▶ [Exercise requirements]
Read through the data, and wherever a line holds the word "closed", write that line out.

▶ [Dataset section]
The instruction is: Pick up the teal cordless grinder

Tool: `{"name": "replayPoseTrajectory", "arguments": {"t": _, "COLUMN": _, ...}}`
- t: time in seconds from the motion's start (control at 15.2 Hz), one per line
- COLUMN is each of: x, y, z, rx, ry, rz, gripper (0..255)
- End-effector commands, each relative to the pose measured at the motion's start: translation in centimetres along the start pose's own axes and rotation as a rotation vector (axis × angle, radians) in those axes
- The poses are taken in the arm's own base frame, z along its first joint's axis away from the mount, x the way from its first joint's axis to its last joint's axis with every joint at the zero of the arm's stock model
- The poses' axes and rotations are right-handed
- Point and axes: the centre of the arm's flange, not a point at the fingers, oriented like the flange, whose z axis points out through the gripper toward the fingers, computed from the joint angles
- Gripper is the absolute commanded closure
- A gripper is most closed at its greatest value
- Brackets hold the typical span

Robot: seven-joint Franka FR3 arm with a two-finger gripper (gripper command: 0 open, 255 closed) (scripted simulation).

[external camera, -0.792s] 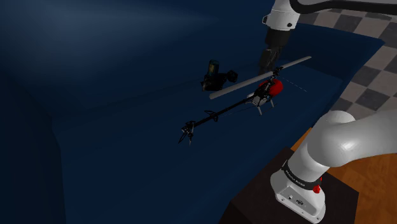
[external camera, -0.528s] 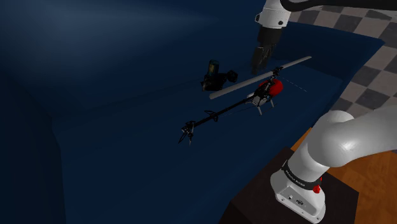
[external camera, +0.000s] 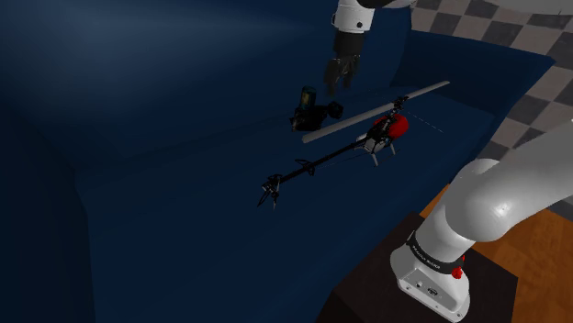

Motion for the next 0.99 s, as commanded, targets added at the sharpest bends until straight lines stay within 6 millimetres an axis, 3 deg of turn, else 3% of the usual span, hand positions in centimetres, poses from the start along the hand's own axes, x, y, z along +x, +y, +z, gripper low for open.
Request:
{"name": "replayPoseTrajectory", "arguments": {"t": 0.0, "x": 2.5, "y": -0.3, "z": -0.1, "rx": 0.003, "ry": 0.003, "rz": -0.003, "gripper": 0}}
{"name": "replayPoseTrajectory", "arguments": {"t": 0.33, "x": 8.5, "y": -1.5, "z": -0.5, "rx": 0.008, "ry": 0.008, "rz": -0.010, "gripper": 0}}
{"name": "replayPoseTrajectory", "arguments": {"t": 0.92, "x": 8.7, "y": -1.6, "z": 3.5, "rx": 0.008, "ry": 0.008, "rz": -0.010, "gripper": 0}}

▶ [Expected answer]
- A gripper is most closed at its greatest value
Robot: seven-joint Franka FR3 arm with a two-finger gripper (gripper command: 0 open, 255 closed) (scripted simulation).

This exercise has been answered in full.